Joint Scheduling and Throughput Maximization in Self-backhauled Millimeter Wave Cellular Networks

TL;DR

This paper proposes an optimization framework for scheduling access and backhaul links in millimeter wave IAB networks to maximize the minimum access throughput, demonstrating significant improvements over macro-only networks through simulations.

Contribution

It introduces a scheduling optimization for mmWave IAB networks considering LOS/NLOS models and antenna gains, enhancing minimum access throughput.

Findings

IAB networks improve minimum access throughput compared to macro-only networks.

Optimization using the revised simplex method effectively maximizes throughput.

Network topology and antenna parameters significantly influence performance.

Abstract

Integrated access and backhaul (IAB) networks have the potential to provide high data rate in both access and backhaul networks by sharing the same spectrum. Due to the dense deployment of small base stations (SBSs), IAB networks connect SBSs to the core network in a wireless manner without the deployment of high-cost optical fiber. As large spectrum is available in mmWave bands and high data rate is achieved by using directional beamforming, the access and backhaul links can be integrated in the same frequency band while satisfying quality-of-service constraints.

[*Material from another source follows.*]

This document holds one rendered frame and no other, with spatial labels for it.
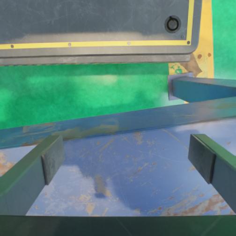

In this work, we optimize the scheduling of access and backhaul links such that the minimum throughput of the access links is maximized based on the revised simplex method. By considering a probability based line-ofsight (LOS) and non-line-of-sight (NLOS) path loss model and the antenna array gains, we compare the achievable minimum access throughput of the IAB network with the network with only macro base stations, and study the effect of the network topology and antenna parameters on the achievable minimum throughput. Simulation results show that, for a broad range of parameter settings, the implementation of IABs improves the access minimum achievable throughput.